**Task instructions:**
Exactly retype the lines from the top of the data through the line containing "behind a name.", leaving out every picture.

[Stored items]
Start of Block
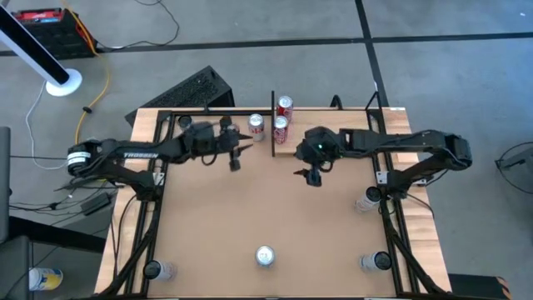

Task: Place canned beverage on shelf
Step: Put the red soda can on the shelf aligned with the other red soda can

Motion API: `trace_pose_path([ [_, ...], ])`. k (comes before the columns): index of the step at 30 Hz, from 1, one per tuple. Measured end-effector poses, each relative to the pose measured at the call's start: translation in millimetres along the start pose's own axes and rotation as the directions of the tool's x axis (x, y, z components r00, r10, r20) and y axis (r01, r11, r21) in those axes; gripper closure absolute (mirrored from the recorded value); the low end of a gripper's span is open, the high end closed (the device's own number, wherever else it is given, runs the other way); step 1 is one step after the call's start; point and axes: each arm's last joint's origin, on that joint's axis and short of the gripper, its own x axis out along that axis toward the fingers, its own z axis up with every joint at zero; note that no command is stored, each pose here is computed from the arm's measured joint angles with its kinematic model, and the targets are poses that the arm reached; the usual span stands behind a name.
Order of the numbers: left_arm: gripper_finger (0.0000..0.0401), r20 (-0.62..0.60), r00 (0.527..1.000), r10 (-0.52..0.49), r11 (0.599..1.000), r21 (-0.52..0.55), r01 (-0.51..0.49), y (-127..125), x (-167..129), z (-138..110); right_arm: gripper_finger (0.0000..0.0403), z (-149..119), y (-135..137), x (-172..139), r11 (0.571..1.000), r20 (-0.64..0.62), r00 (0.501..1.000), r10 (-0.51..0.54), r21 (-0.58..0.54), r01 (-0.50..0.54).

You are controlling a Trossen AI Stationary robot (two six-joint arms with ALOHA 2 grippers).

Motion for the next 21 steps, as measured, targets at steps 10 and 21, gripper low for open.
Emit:
trace_pose_path([
  [10,0.0401,-0.025,0.999,0.031,0.99,-0.139,-0.034,36.7,51.6,-28.8,0.0072,-34.6,10.0,8.7,0.996,0.282,0.956,-0.078,0.06,0.063],
  [21,0.0401,-0.041,0.999,0.005,0.985,-0.17,-0.011,33.8,100.1,-31.3,0.0072,-43.6,10.3,9.3,0.995,0.289,0.954,-0.083,-0.021,0.093],
])
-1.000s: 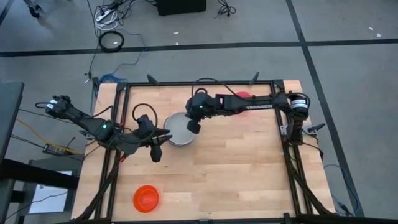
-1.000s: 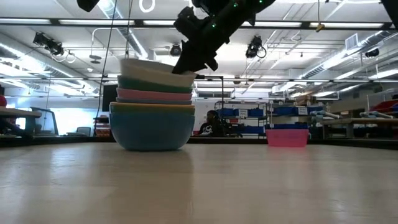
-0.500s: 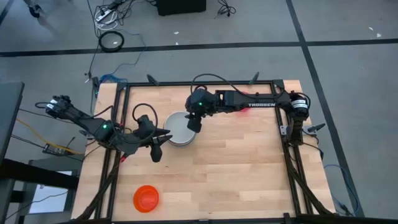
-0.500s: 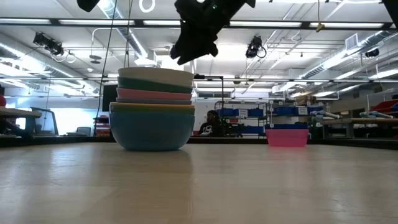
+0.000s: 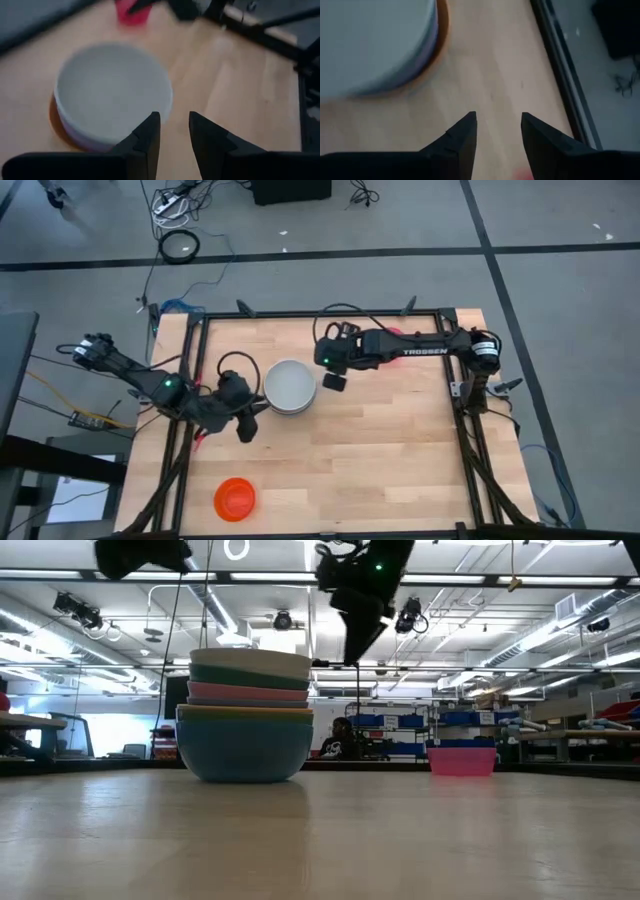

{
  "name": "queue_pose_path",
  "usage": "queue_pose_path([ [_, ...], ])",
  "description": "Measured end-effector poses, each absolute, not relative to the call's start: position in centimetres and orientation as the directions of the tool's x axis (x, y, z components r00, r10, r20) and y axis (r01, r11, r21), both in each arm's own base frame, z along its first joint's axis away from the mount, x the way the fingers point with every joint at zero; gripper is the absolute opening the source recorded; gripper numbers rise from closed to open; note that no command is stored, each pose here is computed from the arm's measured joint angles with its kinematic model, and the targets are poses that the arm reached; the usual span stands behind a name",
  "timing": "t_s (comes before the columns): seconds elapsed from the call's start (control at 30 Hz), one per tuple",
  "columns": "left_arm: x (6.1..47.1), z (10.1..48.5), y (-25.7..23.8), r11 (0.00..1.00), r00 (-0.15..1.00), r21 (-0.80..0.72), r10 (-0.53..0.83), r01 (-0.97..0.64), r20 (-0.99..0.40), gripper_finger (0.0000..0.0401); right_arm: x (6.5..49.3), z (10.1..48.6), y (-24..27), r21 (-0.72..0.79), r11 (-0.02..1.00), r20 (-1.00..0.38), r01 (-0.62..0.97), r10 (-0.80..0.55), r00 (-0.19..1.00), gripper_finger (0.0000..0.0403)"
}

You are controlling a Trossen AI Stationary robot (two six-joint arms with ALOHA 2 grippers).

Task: Nest bowls inside each other
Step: Stack the orange bowl into the white bowl

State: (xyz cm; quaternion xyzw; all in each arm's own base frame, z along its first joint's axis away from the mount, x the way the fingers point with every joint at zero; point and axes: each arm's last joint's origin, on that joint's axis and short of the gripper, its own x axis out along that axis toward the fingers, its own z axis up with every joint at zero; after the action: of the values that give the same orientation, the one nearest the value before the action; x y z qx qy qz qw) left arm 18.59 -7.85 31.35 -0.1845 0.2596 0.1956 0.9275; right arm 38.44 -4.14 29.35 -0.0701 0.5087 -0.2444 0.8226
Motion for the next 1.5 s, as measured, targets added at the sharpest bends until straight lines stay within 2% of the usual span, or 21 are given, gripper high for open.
queue_pose_path([
  [0.1, 17.9, 30.6, -8.1, 0.831, 0.733, -0.299, 0.178, -0.469, -0.656, 0.0113, 37.0, 29.8, -3.8, -0.382, 0.857, -0.823, 0.347, -0.486, 0.293, 0.0137],
  [0.2, 17.3, 29.8, -8.9, 0.817, 0.662, -0.335, 0.074, -0.469, -0.746, 0.0113, 35.0, 31.0, -3.0, -0.396, 0.839, -0.806, 0.372, -0.512, 0.296, 0.0132],
  [0.33, 16.6, 29.0, -10.1, 0.809, 0.567, -0.354, -0.032, -0.469, -0.823, 0.0113, 31.4, 33.7, -1.0, -0.342, 0.842, -0.774, 0.418, -0.504, 0.383, 0.0127],
  [0.53, 16.0, 28.1, -11.9, 0.858, 0.474, -0.323, -0.108, -0.4, -0.874, 0.0113, 24.6, 37.4, 1.8, -0.143, 0.853, -0.707, 0.501, -0.443, 0.552, 0.0126],
  [0.73, 15.5, 25.6, -14.4, 0.937, 0.25, -0.188, -0.114, -0.296, -0.961, 0.0113, 20.2, 37.9, 4.0, 0.021, 0.868, -0.678, 0.496, -0.352, 0.645, 0.0125],
  [0.8, 15.8, 24.7, -15.6, 0.95, 0.22, -0.191, -0.137, -0.245, -0.966, 0.0113, 19.7, 37.5, 4.5, 0.049, 0.867, -0.682, 0.495, -0.333, 0.651, 0.0126],
  [0.93, 16.4, 24.0, -17.4, 0.959, 0.243, -0.236, -0.195, -0.154, -0.95, 0.0113, 19.5, 36.8, 5.0, 0.071, 0.861, -0.695, 0.503, -0.319, 0.645, 0.0125],
  [1.27, 16.3, 21.3, -19.3, 0.984, 0.134, -0.138, -0.122, -0.114, -0.983, 0.0113, 20.8, 34.8, 6.4, 0.054, 0.86, -0.737, 0.508, -0.309, 0.601, 0.0125],
  [1.5, 16.8, 19.9, -20.2, 0.987, 0.131, -0.118, -0.102, -0.114, -0.986, 0.0113, 21.4, 34.2, 6.7, 0.029, 0.862, -0.748, 0.505, -0.316, 0.584, 0.0125],
])
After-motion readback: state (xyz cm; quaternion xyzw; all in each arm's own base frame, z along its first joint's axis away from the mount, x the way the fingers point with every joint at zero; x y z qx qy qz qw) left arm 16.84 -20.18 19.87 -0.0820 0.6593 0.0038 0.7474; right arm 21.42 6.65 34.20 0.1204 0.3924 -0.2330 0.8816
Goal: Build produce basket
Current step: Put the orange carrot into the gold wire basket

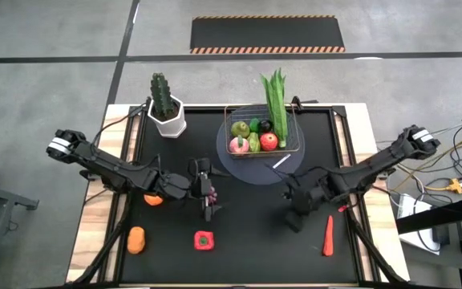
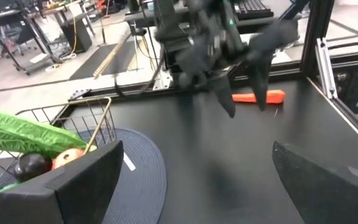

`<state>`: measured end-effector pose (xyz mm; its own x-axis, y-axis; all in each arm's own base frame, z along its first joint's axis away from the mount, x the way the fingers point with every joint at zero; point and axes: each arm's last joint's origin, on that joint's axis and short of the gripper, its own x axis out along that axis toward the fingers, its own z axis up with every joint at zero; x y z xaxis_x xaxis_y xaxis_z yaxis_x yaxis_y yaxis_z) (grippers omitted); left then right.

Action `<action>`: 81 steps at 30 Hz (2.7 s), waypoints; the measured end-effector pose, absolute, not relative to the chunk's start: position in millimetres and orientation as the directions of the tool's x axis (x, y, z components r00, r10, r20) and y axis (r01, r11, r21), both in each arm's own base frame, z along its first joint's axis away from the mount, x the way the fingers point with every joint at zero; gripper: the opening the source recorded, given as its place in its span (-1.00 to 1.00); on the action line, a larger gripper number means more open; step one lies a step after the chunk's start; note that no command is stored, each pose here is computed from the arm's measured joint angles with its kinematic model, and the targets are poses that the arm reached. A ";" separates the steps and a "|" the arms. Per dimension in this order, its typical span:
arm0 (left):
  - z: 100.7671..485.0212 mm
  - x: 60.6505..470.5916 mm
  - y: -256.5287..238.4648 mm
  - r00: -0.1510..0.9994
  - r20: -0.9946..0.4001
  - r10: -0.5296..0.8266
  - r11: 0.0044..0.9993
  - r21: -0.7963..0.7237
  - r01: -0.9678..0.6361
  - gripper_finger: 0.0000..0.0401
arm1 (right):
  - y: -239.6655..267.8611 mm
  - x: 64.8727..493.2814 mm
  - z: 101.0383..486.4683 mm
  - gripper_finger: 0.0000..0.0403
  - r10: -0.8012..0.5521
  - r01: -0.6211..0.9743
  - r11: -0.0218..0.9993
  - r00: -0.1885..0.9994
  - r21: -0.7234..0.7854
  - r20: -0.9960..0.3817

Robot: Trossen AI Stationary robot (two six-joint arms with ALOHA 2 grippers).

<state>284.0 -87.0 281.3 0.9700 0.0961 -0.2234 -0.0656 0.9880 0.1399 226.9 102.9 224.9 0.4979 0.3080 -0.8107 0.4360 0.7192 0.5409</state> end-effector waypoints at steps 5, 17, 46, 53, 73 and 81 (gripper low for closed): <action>284.9 284.8 -87.3 0.974 -0.207 0.094 0.983 0.173 -0.059 0.96 | 124.0 186.0 206.6 0.22 0.296 0.762 0.589 0.106 0.269 -0.949; 286.6 284.9 -85.3 0.970 -0.190 0.151 0.952 0.291 -0.091 0.96 | 173.7 132.9 197.2 0.52 0.236 0.927 0.373 -0.046 0.047 -0.971; 291.0 285.6 -85.0 0.973 -0.161 0.164 0.918 0.387 -0.090 0.96 | 197.2 149.6 152.5 -0.76 0.155 0.889 0.458 -0.058 0.020 -0.986; 304.5 279.7 -82.6 0.982 -0.078 0.172 0.888 0.444 -0.121 0.96 | 187.1 154.3 188.8 -0.86 0.069 0.761 0.580 0.309 0.290 -0.949; 301.9 273.0 -80.3 0.982 -0.083 0.172 0.873 0.475 -0.113 0.96 | 125.9 234.0 274.5 -0.84 -0.650 0.649 0.757 0.736 -0.077 -0.186; 301.8 272.7 -79.1 0.974 -0.082 0.211 0.865 0.480 -0.147 0.96 | 46.1 264.5 275.0 -0.84 -0.814 0.801 0.575 0.539 -0.169 -0.216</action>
<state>272.7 -79.1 301.8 0.9739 0.2114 -0.0825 -0.1471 0.8650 0.4798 264.5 46.1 275.0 0.5389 -0.8142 -0.2159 0.8007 0.5747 -0.1690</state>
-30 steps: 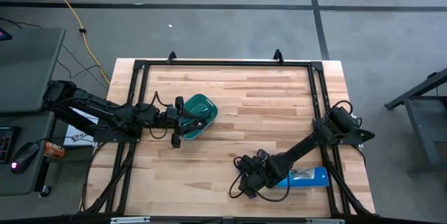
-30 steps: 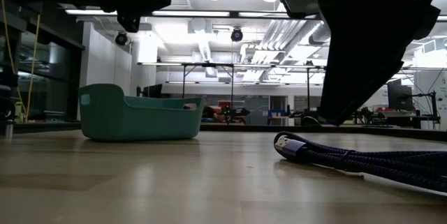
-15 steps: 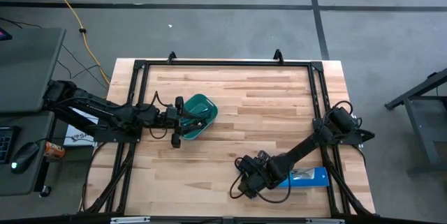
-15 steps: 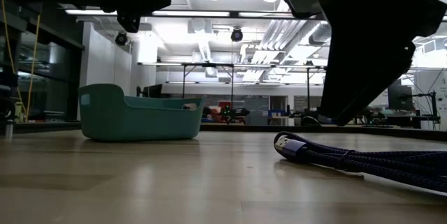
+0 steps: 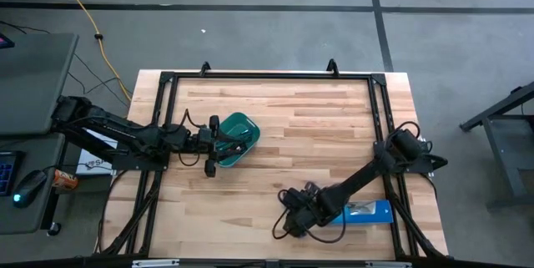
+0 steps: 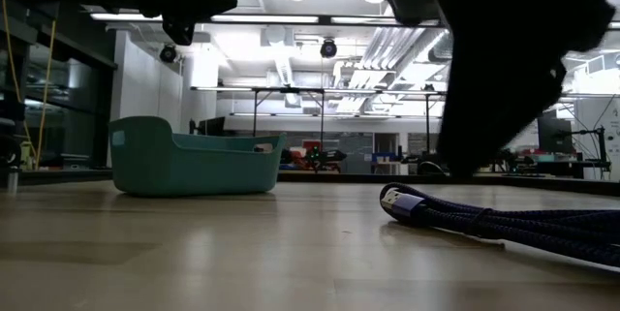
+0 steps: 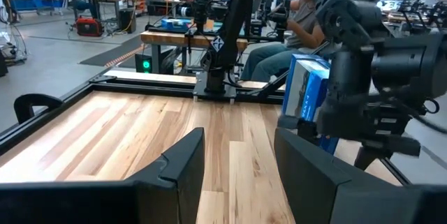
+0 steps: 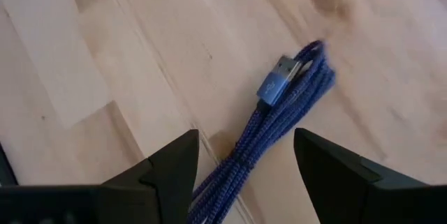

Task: Pick and place USB-C Cables
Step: Put the dark blue charger cable into the bin

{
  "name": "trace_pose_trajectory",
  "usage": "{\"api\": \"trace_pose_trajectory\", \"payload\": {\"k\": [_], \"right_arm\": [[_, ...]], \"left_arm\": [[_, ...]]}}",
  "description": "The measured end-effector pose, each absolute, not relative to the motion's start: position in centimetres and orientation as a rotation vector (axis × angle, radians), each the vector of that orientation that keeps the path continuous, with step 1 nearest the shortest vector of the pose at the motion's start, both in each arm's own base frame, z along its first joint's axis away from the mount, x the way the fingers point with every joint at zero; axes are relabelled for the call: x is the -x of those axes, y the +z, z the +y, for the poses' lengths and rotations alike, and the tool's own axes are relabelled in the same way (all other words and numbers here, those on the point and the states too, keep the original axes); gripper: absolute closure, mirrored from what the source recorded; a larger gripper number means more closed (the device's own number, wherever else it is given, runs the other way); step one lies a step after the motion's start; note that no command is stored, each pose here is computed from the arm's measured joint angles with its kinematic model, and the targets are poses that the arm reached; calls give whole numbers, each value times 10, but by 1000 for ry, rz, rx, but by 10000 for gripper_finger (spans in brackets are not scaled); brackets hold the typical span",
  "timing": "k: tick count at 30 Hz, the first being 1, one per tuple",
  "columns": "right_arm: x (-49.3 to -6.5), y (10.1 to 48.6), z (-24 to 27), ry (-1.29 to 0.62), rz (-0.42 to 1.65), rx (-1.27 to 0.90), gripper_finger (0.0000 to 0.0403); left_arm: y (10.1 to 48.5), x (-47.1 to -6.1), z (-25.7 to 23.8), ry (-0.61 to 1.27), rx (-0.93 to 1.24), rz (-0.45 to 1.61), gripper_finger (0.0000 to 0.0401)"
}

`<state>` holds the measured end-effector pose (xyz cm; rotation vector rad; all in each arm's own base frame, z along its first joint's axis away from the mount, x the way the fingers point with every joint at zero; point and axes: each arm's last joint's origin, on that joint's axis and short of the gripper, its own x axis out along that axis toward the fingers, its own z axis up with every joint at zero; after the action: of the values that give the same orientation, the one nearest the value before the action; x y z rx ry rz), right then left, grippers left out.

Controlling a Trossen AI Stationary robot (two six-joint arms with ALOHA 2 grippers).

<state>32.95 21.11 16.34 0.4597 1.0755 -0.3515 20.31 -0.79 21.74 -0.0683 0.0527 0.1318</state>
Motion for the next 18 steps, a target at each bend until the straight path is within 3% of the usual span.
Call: {"api": "trace_pose_trajectory", "payload": {"k": [5, 18], "right_arm": [[-334, 137, 213, -334, 1172, -461, 176], [-334, 132, 215, -339, 1166, -424, 176]], "left_arm": [[217, -203, -8, 132, 68, 56, 247], [217, -203, -8, 132, 70, 57, 247]]}}
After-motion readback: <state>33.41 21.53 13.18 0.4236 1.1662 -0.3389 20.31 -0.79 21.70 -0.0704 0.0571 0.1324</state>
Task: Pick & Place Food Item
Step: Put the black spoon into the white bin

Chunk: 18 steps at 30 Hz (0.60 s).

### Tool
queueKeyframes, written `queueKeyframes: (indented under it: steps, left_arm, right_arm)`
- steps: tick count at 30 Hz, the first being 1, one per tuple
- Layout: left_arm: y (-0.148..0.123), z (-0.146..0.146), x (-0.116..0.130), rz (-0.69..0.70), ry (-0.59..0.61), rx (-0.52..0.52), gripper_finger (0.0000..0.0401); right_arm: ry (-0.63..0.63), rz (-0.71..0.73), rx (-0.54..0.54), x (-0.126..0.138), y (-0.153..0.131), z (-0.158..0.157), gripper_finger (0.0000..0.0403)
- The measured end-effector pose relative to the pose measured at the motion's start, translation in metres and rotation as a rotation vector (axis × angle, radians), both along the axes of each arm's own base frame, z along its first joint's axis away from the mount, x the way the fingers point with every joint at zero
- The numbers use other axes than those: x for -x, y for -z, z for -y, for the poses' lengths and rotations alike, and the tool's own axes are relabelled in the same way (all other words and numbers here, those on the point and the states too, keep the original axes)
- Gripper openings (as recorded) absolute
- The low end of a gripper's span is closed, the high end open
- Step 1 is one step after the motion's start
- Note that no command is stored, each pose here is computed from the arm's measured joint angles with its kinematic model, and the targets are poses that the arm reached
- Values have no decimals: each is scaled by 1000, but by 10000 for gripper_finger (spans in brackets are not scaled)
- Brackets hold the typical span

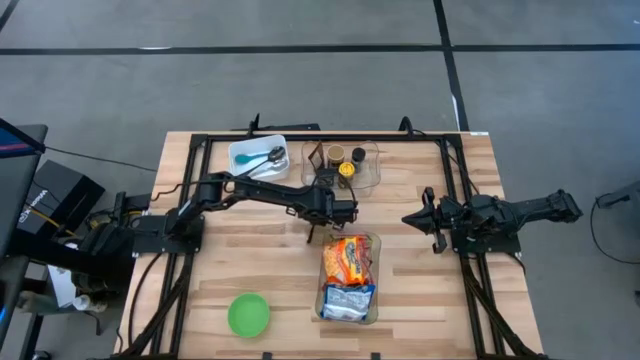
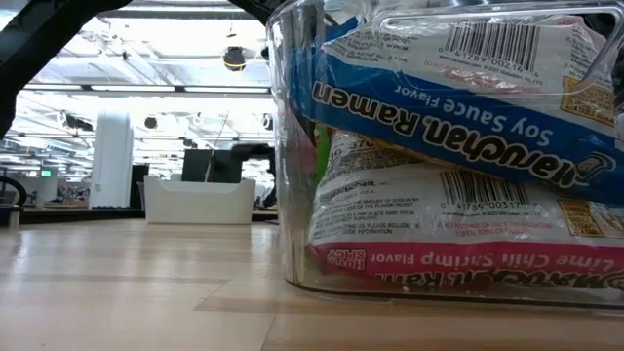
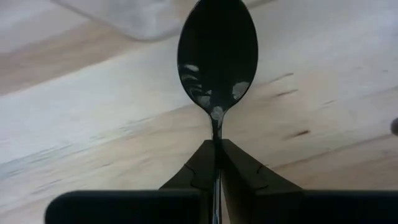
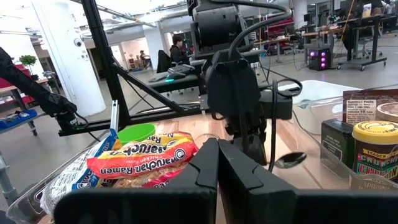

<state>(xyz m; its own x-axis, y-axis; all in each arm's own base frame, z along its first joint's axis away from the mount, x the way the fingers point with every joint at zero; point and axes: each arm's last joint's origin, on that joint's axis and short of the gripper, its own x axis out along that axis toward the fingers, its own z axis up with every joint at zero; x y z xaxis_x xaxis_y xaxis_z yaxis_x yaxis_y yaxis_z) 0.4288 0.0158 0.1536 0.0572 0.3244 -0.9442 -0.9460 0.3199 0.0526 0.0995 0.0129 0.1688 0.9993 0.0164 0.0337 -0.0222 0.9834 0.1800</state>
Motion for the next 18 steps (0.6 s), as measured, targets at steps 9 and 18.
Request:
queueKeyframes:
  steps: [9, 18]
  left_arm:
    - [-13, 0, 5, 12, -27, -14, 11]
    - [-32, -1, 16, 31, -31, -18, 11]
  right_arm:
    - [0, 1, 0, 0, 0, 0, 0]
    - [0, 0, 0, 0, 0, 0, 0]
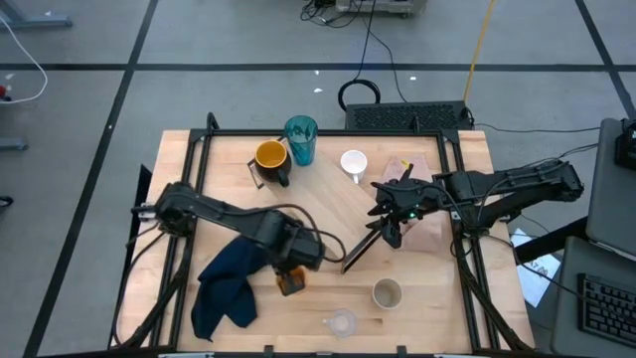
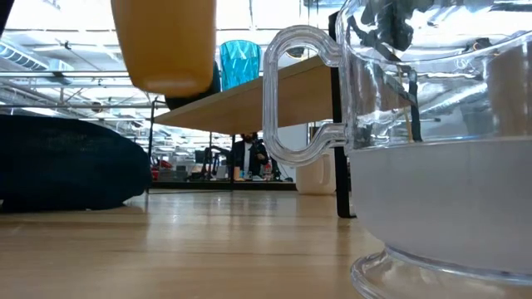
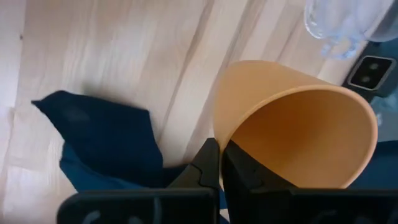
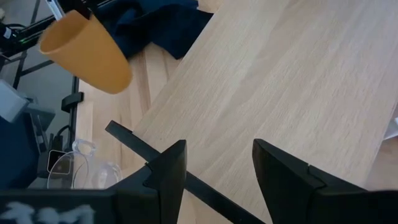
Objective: Stack small to large cups/mugs on shelf
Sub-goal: Move the yellow cup to the bottom of the table, then put the white mug on the shelf
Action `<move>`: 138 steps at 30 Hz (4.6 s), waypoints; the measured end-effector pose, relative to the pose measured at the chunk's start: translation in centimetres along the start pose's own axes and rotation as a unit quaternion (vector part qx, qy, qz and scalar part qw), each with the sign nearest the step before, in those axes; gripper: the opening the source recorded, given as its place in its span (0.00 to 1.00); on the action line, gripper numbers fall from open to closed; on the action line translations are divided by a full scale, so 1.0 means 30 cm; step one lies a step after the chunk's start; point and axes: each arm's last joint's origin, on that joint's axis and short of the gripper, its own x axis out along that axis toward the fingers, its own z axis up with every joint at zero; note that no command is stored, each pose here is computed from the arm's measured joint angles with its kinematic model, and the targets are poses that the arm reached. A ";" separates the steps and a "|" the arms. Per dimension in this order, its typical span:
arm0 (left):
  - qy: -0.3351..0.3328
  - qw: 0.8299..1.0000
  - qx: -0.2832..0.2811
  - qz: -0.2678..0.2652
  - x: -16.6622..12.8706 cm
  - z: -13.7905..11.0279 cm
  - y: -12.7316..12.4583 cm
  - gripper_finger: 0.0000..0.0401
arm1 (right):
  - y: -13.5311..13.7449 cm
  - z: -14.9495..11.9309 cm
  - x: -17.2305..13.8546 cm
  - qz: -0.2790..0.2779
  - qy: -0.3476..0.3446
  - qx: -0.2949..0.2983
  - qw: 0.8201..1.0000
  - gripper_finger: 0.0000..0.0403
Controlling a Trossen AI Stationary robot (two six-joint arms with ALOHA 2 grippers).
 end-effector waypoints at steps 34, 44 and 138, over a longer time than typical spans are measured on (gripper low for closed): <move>0.066 0.997 0.000 0.041 0.271 0.028 0.102 0.00 | -0.002 -0.003 -0.136 0.039 -0.053 0.019 0.998 0.43; 0.055 0.998 0.007 0.023 0.280 0.037 0.095 0.02 | -0.002 -0.003 -0.136 0.039 -0.053 0.020 0.998 0.43; -0.385 0.881 -0.078 -0.262 -0.377 -0.128 0.139 0.40 | -0.555 0.166 0.294 -0.132 0.265 -0.345 0.891 0.43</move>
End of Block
**Solution below:**
Task: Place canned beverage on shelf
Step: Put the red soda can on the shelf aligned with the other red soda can

Motion API: `trace_pose_path([ [_, ...], ])`. k (comes before the columns): index of the step at 30 Hz, from 1, one per tuple. Measured end-effector poses, each relative to the pose measured at the call's start: translation in millimetres along the start pose's own axes and rotation as the directions of the tool's x axis (x, y, z components r00, r10, r20) and y axis (r01, r11, r21) in those axes; gripper closure absolute (mirrored from the recorded value); the low end of a gripper's span is open, the high end closed (the device's own number, wherever else it is given, runs the other way); step 1 is one step after the call's start; point and axes: each arm's last joint's origin, on that joint's axis and short of the gripper, its own x axis out along that axis toward the fingers, its own z axis up with every joint at zero; note that no command is stored, each pose here is computed from the arm's measured joint angles with its kinematic model, and the targets are poses that the arm reached; the usual span stands behind a name.

This answer is now finished.